Wednesday, August 13, 2008

The Wet Collection by Joni Tevis


It's hard to review a book that's already made it to the level of being a Minnesota Book Awards Finalist, but after finishing it, I felt compelled to tell more people about it.

Written throughout with vivid and poetic prose, Tevis connects short essays that, in addition to careful examination of their subject(s), often center on questions of reclamation and preservation. The title itself comes from a collection of animals and animal pieces preserved in the basement of a natural history museum and the interactions she had with the curator while looking through the various specimens.

So, what's reclaimed and what's preserved? What then is left behind and abandoned in those processes? Who has the ability and desire to sift through what's been forgotten and restore it? Tevis gives us histories, family legends, scenic vistas, and minute artifacts that swirl and blend time, emotion, religion, distance, attention and affection.

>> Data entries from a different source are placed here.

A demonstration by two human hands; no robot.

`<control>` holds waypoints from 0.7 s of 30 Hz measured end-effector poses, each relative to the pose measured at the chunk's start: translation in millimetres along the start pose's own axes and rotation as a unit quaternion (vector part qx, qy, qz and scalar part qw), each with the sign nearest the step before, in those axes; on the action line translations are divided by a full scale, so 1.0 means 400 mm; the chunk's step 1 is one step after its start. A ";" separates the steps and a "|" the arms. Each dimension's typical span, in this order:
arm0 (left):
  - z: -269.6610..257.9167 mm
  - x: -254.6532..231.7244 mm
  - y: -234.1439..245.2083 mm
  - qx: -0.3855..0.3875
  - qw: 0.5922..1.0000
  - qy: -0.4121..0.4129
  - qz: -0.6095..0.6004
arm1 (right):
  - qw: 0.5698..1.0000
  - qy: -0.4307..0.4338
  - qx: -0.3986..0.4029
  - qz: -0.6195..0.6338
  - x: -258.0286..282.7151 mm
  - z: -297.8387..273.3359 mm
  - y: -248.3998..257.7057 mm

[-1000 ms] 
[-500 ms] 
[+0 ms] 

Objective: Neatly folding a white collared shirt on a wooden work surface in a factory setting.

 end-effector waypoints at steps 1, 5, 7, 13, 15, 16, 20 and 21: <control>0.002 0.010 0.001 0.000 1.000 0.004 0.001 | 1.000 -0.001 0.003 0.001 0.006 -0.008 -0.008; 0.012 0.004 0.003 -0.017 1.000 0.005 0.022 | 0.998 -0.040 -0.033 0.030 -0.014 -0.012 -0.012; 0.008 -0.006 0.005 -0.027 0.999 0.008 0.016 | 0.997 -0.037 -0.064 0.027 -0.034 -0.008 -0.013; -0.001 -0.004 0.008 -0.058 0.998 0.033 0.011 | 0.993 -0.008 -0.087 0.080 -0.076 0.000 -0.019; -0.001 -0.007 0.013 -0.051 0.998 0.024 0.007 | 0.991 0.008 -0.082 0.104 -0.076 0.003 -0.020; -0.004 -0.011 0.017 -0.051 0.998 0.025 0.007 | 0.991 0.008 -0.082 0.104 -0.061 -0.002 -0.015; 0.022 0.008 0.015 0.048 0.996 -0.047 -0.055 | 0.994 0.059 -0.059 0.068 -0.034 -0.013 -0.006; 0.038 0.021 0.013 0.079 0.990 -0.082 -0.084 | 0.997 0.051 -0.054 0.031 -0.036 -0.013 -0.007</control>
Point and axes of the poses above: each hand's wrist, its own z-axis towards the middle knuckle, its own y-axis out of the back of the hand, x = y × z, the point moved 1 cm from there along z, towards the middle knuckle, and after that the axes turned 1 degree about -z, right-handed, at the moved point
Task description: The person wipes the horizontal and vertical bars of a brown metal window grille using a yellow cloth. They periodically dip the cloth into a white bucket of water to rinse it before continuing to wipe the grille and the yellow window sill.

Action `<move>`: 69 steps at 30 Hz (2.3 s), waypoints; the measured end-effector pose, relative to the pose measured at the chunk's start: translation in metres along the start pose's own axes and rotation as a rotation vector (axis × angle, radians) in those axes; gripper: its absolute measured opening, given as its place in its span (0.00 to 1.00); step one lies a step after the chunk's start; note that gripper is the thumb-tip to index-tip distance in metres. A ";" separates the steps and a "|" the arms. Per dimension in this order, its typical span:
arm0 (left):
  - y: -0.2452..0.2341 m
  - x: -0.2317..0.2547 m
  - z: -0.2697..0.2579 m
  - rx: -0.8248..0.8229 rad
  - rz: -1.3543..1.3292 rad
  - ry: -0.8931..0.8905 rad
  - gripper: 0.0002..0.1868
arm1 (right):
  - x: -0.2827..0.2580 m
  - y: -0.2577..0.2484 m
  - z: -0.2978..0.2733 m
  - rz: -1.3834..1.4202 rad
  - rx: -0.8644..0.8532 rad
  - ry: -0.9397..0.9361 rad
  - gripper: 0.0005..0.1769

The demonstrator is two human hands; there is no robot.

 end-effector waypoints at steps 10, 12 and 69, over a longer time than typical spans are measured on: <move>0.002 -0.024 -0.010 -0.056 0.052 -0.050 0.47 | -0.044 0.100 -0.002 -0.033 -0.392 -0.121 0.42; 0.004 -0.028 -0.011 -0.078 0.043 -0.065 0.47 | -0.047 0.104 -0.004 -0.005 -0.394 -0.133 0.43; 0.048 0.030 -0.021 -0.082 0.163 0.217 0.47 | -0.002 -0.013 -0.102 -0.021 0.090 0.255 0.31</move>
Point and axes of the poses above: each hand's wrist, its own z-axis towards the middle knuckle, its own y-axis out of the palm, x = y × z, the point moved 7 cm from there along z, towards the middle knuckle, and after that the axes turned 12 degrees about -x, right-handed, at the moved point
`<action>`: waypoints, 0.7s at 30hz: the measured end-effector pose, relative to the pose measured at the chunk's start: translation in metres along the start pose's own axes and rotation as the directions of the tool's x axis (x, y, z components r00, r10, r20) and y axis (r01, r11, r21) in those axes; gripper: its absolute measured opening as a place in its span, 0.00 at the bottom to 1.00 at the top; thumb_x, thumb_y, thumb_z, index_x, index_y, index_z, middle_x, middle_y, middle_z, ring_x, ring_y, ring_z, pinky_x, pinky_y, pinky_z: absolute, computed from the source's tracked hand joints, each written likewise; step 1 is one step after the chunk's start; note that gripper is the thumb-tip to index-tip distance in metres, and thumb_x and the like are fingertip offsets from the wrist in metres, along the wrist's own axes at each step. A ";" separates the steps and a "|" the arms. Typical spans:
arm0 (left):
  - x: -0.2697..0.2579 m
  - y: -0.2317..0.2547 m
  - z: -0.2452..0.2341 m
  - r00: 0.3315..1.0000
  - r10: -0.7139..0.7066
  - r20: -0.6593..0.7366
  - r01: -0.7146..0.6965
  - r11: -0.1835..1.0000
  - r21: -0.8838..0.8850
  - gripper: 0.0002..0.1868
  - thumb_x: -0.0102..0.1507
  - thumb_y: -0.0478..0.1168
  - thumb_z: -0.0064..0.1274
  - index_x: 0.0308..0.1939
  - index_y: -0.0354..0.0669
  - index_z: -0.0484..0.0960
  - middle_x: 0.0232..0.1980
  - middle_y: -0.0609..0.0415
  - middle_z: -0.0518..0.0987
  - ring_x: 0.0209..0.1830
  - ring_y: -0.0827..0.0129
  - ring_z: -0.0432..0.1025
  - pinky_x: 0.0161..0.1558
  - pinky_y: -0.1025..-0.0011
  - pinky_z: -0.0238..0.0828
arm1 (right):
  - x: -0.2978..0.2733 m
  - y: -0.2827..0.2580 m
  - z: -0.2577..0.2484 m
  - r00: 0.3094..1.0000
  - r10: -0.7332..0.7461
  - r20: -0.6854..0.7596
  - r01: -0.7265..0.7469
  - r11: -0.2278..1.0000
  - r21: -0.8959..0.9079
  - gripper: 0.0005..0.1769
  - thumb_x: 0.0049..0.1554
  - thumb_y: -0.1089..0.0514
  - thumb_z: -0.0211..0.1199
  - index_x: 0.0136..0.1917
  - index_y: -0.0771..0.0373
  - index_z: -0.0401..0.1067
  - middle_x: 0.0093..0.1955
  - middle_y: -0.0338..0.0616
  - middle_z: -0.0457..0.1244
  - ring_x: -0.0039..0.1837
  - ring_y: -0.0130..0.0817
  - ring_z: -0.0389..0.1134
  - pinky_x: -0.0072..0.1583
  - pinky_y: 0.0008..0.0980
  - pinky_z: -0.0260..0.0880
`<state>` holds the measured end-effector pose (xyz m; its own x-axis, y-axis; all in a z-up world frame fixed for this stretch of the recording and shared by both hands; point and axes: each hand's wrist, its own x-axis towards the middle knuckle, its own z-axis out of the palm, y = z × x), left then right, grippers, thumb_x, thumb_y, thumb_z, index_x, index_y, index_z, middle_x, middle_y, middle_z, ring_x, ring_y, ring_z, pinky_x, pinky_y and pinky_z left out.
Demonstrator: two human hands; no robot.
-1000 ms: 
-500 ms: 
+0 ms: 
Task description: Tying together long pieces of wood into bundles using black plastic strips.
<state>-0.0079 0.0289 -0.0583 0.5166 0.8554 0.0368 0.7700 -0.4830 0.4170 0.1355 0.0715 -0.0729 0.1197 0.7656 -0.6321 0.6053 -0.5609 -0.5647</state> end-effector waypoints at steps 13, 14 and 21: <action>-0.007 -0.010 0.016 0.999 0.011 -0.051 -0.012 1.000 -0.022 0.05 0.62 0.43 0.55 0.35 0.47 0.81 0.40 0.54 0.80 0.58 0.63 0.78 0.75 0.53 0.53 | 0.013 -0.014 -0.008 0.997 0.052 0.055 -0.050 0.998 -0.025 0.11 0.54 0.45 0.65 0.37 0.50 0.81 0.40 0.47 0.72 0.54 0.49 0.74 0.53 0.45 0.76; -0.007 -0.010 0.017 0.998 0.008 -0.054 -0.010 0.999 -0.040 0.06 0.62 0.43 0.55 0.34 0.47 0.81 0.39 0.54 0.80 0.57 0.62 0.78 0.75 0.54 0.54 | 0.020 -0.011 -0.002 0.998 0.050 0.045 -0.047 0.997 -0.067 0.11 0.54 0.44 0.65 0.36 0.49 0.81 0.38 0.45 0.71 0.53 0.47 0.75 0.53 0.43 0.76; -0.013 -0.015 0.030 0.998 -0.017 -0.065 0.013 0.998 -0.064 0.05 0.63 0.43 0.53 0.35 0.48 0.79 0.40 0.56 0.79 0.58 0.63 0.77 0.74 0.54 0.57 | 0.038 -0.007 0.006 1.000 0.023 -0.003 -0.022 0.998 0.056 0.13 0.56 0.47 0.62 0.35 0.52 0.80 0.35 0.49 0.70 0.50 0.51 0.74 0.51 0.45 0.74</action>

There are paragraphs that shine on nearly every page, like the specimens in jars that entrap a visitor's gaze/attention/imagination. Here's a quick taste from an essay focusing on the life of a single pioneer woman who lived very near where Joni spent the summer working as a guide for the Forest Sevice in Oregon. She's writing at the start of a burgeoning relationship:
Today we watched doves drop like rain from a black maple; yesterday I felt his throated speech thrum beneath my fingertips' this morning I woke with him, convinced we had just dreamed the same dream. All these things are mine, but I've given something up, too: late at night, by the lake, meteors pitch toward earth, and I'm not there to see it. A solitary life I turned away from. A life another woman lived ("The Rain Follows the Plow" p.76).


If you enjoy rich prose, careful reflection and writing that seems to defy genre, I strongly suggest this book.